**** Data below

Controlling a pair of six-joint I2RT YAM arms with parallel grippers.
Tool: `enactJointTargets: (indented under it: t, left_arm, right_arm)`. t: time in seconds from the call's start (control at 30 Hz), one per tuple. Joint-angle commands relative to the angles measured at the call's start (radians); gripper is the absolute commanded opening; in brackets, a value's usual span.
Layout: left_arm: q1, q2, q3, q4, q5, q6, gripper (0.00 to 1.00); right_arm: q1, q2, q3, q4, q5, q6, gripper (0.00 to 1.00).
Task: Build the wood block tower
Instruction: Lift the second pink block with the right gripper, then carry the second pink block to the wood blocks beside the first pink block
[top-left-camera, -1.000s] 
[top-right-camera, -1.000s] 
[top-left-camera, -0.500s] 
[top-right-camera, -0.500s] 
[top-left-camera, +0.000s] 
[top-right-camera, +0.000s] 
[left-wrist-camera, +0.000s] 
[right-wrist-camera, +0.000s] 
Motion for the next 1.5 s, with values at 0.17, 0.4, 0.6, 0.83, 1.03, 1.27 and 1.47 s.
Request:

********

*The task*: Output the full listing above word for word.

*Answer to the exercise*:
Controlling a pair of six-joint I2RT YAM arms with parallel grippers.
Tool: `enactJointTargets: (indented under it: t, left_arm, right_arm)`. t: time in seconds from the call's start (control at 30 Hz), one per tuple. Joint-angle commands relative to the angles measured at the call's start (radians); gripper is the absolute commanded opening; in brackets, a value's usual span.
Layout: left_arm: q1, q2, q3, q4, q5, q6, gripper (0.00 to 1.00); right_arm: q1, q2, q3, q4, q5, q6, gripper (0.00 to 1.00).
Task: Build the wood block tower
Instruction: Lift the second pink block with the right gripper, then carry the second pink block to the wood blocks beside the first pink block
[top-left-camera, -1.000s] 
[top-right-camera, -1.000s] 
[top-left-camera, -0.500s] 
[top-right-camera, -0.500s] 
[top-left-camera, +0.000s] 
[top-right-camera, +0.000s] 
[left-wrist-camera, +0.000s] 
[right-wrist-camera, +0.000s] 
Motion for the next 1.5 s, with values at 0.17, 0.4, 0.6, 0.83, 1.03, 1.27 and 1.47 s.
Request:

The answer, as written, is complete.